• September 21, 2024
De Lima ingin Senat menyelidiki kematian pelanggar jam malam yang ‘tidak masuk akal’

De Lima ingin Senat menyelidiki kematian pelanggar jam malam yang ‘tidak masuk akal’

Ini adalah ringkasan yang dibuat oleh AI, yang mungkin memiliki kesalahan. Untuk konteksnya, selalu rujuk artikel selengkapnya.

“Pelanggaran dan kematian yang tidak berperikemanusiaan ini jelas merupakan manifestasi penyalahgunaan kekuasaan oleh pemerintah,” kata Senator Leila de Lima

Senator Leila de Lima sedang mengupayakan penyelidikan kongres atas kematian pelanggar jam malam yang ditangkap ketika Presiden Rodrigo Duterte menempatkan gelembung “NCR Plus” di bawah karantina komunitas yang ditingkatkan (ECQ).

Pada Kamis, 22 April, De Lima mengusulkan Resolusi Senat (PSR) no. 703 diserahkan.

Dalam pengajuan PSR 703, De Lima ingin Senat menyelidiki laporan pelanggaran hak asasi manusia yang dilakukan terhadap pelanggar jam malam ketika gelembung “NCR Plus” – yang mencakup Metro Manila dan provinsi Bulacan, Rizal, Laguna dan Cavite – ditempatkan di bawah ECQ adalah selama dua minggu.

“Pelanggaran dan kematian yang tidak masuk akal ini merupakan manifestasi dari penyalahgunaan kekuasaan oleh pemerintah,” kata pengkritik Duterte, yang telah ditahan selama lebih dari empat tahun atas tuduhan penipuan narkoba.

“Serangkaian pemukulan yang mengakibatkan kematian korban tak berdosa ini merupakan demonstrasi bagaimana pemerintah melanjutkan kampanye kekerasan sistemik, iklim ketakutan, dan impunitas di kalangan pejabat serta kurangnya rasa hormat terhadap hak asasi manusia,” tambah De Lima.
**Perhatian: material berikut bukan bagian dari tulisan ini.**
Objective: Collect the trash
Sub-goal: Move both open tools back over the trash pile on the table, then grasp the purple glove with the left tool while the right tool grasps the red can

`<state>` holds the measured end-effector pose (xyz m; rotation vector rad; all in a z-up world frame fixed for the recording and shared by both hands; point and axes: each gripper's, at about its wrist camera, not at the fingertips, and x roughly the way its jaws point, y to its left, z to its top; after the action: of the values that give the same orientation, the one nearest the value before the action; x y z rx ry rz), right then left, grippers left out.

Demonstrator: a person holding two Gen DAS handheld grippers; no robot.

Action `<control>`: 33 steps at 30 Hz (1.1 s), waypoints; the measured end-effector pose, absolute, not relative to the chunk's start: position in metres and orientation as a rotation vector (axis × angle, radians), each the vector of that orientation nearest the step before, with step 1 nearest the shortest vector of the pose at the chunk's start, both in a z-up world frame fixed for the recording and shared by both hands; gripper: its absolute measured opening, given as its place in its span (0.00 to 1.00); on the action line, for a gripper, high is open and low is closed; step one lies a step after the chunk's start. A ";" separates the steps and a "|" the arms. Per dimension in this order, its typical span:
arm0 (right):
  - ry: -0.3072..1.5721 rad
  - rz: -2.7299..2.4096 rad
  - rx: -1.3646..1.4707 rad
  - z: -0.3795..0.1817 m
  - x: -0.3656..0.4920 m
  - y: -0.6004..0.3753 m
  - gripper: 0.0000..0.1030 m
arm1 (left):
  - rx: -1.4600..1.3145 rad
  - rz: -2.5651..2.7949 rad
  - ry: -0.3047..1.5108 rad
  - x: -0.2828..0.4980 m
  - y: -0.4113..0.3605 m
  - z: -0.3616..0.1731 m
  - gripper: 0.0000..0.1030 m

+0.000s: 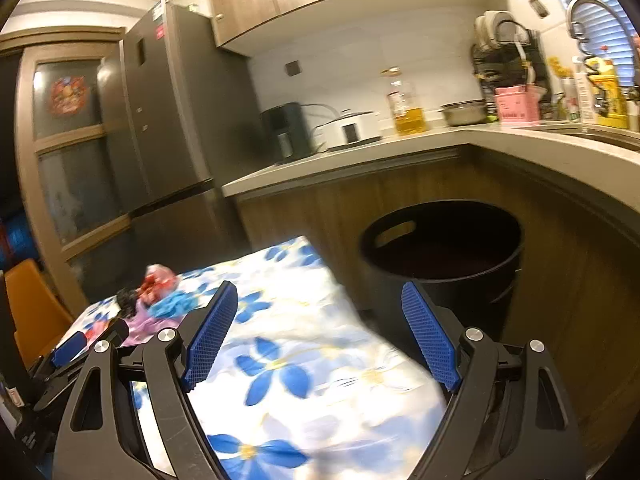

Dia mengutip kematian Darren Peñaredondo yang berusia 28 tahun pada awal April, hanya dua hari setelah dia ditangkap karena melanggar jam malam di General Trias, Cavite, dan dihukum dengan 300 putaran latihan pompa yang mirip dengan squat. Peñaredondo meninggal karena stroke.

Setelah kematian Peñaredondo, kepala polisi Jenderal Trias dan dua polisi lainnya diberhentikan dari jabatannya dan sekarang menghadapi tuntutan administratif.

De Lima juga menyinggung kasus Ernanie Lumban Jimenez, pelanggar karantina berusia 26 tahun di Kota Calamba, Laguna, yang dipukuli hingga tewas oleh penjaga kota pada 7 April lalu. Petugas polisi berencana mengajukan tuntutan pembunuhan terhadap para tersangka.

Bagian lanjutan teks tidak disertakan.